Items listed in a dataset
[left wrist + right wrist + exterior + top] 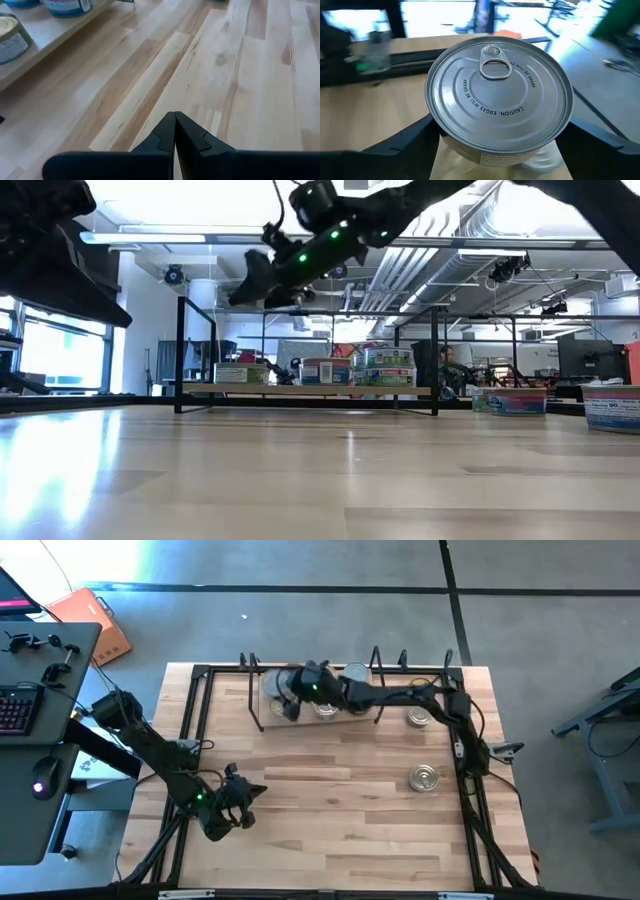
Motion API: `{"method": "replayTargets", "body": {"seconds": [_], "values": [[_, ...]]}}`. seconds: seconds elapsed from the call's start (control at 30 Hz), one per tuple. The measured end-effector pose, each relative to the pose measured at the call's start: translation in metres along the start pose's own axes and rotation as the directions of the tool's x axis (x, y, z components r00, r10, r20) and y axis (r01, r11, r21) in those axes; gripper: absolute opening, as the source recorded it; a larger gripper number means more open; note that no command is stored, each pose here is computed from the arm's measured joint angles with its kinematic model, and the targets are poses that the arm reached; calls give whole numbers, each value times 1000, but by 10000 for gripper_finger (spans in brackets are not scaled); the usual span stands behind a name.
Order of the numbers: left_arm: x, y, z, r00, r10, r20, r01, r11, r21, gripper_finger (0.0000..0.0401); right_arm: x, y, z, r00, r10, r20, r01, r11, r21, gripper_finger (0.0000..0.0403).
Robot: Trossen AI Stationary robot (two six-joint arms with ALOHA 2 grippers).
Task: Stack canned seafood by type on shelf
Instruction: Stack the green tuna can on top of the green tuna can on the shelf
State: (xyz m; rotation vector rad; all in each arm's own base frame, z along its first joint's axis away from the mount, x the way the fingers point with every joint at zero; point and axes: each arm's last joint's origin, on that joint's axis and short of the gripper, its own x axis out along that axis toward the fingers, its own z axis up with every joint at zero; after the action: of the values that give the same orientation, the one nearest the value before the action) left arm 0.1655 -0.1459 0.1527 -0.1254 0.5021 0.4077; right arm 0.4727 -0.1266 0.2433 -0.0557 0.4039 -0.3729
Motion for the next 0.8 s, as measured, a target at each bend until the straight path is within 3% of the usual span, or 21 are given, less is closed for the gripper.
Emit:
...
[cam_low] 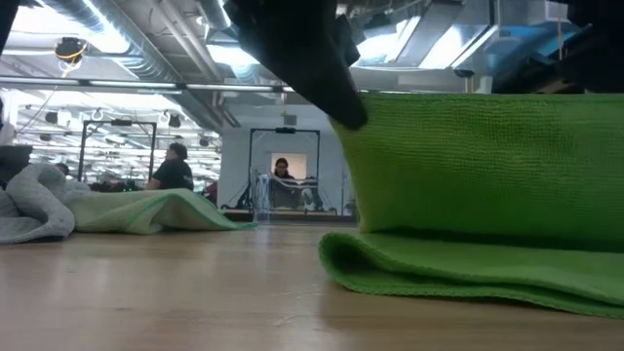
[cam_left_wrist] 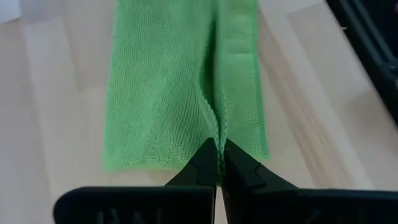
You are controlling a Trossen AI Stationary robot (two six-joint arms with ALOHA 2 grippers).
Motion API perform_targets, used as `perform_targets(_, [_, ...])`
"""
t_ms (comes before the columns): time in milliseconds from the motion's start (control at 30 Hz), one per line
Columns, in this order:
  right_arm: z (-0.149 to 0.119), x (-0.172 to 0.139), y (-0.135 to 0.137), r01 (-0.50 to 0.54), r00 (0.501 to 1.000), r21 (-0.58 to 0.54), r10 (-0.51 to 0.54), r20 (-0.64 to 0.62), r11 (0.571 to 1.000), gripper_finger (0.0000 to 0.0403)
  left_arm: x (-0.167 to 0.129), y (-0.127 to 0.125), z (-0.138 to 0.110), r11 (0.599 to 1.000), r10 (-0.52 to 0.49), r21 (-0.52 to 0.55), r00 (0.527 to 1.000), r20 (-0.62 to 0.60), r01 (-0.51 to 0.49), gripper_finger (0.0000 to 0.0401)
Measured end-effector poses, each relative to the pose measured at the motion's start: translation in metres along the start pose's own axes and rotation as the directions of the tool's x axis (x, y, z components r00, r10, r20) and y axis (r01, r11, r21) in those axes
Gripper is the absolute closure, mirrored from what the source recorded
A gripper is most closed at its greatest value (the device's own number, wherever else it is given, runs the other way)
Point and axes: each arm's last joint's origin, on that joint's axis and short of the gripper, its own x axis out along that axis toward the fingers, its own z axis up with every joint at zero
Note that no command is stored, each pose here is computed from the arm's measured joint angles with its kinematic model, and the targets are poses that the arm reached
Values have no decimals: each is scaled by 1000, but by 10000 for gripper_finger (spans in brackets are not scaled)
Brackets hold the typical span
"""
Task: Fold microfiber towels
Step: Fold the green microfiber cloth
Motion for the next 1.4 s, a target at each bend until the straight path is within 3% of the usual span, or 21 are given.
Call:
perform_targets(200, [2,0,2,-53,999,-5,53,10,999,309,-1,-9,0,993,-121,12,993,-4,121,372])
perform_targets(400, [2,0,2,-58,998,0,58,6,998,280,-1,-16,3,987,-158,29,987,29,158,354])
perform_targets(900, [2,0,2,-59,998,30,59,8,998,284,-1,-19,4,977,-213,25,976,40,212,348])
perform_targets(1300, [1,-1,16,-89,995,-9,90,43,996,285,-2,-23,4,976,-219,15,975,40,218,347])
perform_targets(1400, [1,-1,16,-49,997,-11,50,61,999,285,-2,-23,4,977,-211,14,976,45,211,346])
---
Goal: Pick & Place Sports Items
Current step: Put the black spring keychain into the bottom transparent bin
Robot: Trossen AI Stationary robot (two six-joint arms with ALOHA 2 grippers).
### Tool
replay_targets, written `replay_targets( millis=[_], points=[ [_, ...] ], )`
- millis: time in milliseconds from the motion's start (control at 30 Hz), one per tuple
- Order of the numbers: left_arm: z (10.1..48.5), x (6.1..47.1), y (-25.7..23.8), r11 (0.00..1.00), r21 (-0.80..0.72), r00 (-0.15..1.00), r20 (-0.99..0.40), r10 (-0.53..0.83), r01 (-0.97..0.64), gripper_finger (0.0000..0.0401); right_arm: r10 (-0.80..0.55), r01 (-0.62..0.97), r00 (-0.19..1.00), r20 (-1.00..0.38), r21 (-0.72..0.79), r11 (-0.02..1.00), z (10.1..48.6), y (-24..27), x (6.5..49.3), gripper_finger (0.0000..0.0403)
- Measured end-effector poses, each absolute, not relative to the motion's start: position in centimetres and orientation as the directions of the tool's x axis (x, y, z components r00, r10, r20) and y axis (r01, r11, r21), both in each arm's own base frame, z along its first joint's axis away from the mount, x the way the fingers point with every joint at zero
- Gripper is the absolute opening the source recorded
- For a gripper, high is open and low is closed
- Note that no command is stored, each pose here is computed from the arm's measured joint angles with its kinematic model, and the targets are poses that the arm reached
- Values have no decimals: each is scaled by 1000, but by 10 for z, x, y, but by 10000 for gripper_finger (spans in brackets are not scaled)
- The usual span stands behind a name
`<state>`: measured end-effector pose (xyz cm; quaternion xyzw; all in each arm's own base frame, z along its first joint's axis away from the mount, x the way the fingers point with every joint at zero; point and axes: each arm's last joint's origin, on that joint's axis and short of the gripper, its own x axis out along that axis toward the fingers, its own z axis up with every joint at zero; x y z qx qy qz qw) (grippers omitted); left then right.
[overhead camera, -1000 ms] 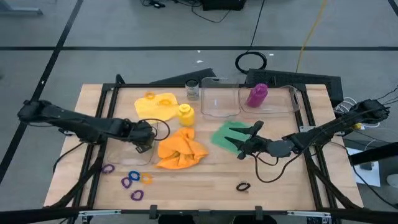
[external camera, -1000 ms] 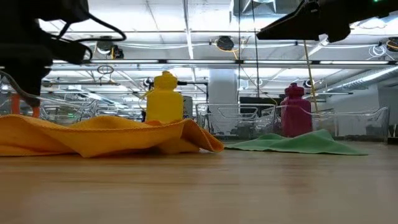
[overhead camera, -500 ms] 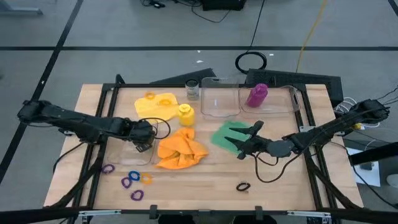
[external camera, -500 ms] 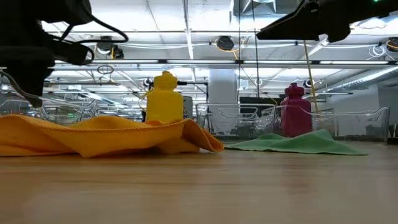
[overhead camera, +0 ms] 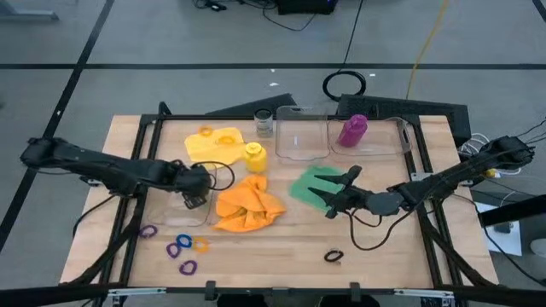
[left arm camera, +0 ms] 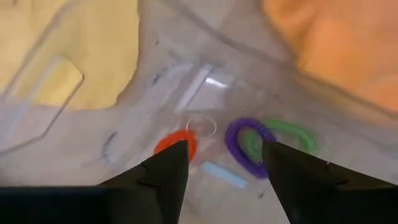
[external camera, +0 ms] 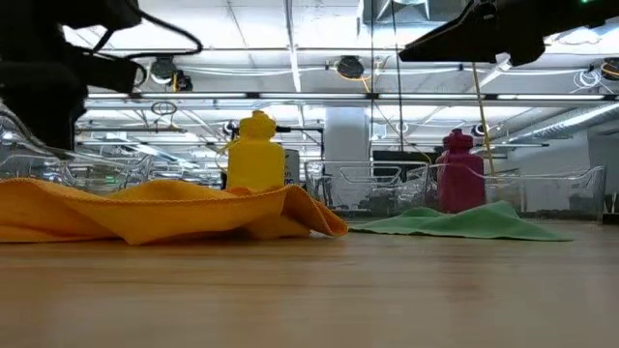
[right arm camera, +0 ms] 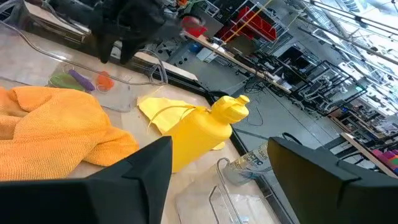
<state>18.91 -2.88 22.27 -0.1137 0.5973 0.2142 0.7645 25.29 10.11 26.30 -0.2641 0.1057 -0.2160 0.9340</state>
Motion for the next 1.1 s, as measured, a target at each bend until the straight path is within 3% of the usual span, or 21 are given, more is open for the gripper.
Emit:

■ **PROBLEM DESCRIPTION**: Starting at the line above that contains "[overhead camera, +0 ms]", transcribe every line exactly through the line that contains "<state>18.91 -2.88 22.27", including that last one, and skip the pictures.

■ **ANSWER SECTION**:
[overhead camera, +0 ms] 
[left arm camera, +0 ms] 
[external camera, +0 ms] 
[right arm camera, +0 ms] 
<state>18.91 -2.88 22.27 -0.1137 0.5973 0.2142 0.7645 25.29 10.11 26.30 -0.2641 0.1057 -0.2160 0.9340</state>

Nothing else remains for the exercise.